» HOW TO COMPLETE THIS TASK
Restate the listing below line for line and word for word, without the pictures.

» SOURCE MATERIAL
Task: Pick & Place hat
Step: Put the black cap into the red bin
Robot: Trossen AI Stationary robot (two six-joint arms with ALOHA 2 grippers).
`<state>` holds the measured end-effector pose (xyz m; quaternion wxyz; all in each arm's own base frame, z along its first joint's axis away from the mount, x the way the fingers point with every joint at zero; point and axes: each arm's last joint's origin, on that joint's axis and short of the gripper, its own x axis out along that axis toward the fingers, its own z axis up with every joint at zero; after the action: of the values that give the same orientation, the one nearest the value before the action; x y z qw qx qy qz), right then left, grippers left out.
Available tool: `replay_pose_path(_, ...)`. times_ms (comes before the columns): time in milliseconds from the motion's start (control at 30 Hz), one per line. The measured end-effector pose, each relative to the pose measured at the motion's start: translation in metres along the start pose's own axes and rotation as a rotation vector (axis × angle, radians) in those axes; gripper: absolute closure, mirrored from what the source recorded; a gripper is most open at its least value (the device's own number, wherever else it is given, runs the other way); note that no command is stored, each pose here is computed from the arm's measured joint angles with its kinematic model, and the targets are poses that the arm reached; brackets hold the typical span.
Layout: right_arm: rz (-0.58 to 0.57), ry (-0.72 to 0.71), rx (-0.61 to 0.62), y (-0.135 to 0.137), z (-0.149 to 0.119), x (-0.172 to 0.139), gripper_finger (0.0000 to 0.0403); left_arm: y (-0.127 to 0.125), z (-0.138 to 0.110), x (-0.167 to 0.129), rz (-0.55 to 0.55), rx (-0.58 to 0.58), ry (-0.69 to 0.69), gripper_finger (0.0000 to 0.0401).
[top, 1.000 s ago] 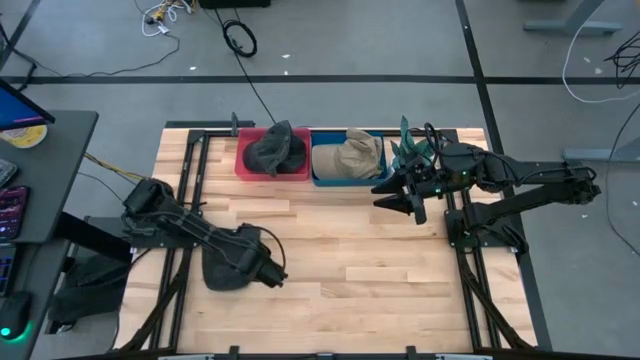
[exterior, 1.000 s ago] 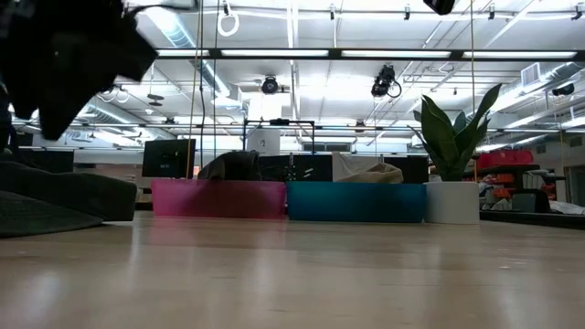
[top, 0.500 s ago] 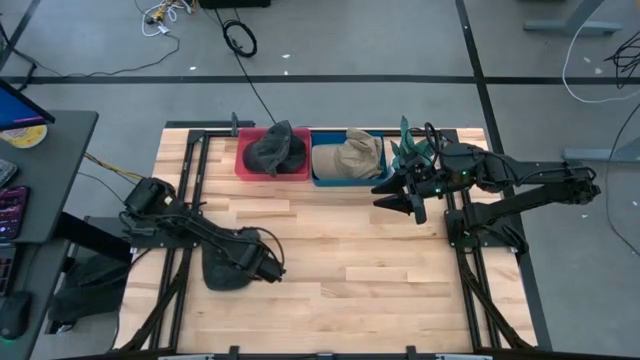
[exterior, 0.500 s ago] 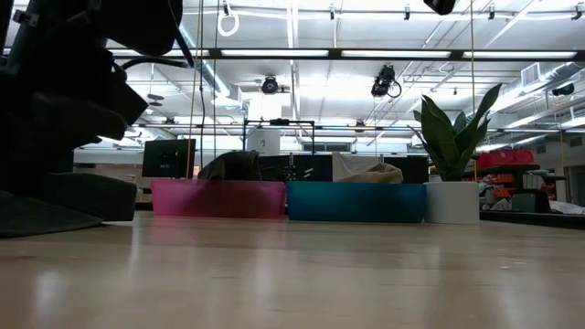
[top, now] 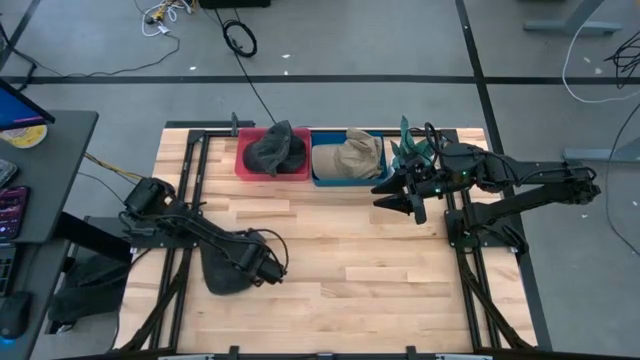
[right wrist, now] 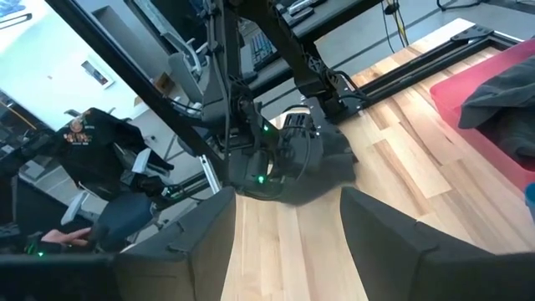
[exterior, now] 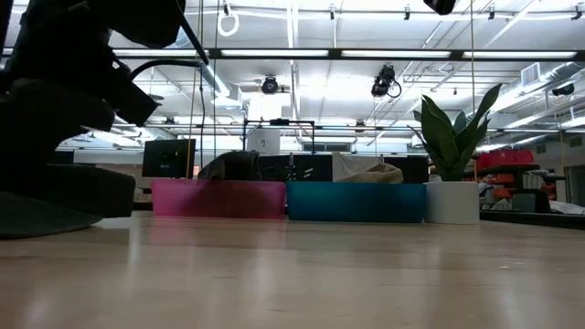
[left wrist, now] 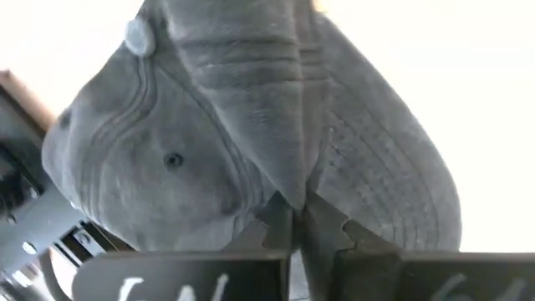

» SOLUTION TO THIS EXERCISE
Task: Pick & Place hat
Step: Put the black cap into the red bin
Robot: Trossen AI Stationary robot (two six-joint arms with ALOHA 2 grippers).
`<state>` holds the measured end-effector pose (xyz m; quaternion wxyz; all in each arm's own base frame, z along its first joint's axis away from the mount, x the way the fingers point with every joint at zero; point and axes: each arm's last joint's origin, on that joint's axis and short of the gripper, its own x axis out along that axis toward the fingers, its own z axis up with every joint at zero; after the action: of the values that give the same orientation, the one nearest the value before the action; x y z qw qx qy qz), right then left, grippers left out.
Available tool: `replay_pose_path(_, ...)`. times_ms (comes before the columns): time in milliseconds from the motion's start (control at 30 Hz), one per line. The measured end-effector pose, each relative to the pose measured at the motion's start: translation in metres along the start pose's own axes and rotation as a rotation vector (axis × angle, radians) in those axes; gripper: absolute closure, mirrored from what the source recorded; a gripper is most open at its least value (the device's own number, wherever else it is given, runs the other way); note that no command is stored, each pose here is computed from the arm's measured joint angles with its kinematic model, and the targets are poses that the arm reached; brackets hold the typical span.
Layout: right_arm: rz (-0.58 to 0.57), ry (-0.72 to 0.71), rx (-0.61 to 0.62), y (-0.135 to 0.137), z (-0.149 to 0.119), x (-0.172 to 0.139), gripper_finger (0.0000 to 0.0403); left_arm: y (-0.127 to 0.125), z (-0.138 to 0.110), x (-0.167 to 0.129), rz (-0.55 to 0.55), rx (-0.58 to 0.58), ry (-0.69 to 0.69), gripper_finger (0.0000 to 0.0401).
[top, 1.000 s ago] 
[exterior, 1.000 s ago] 
[top, 0.500 s ago] 
[exterior, 0.500 s ago] 
[top, now] 
[right wrist, now] 
[exterior, now] 
[left wrist, now] 

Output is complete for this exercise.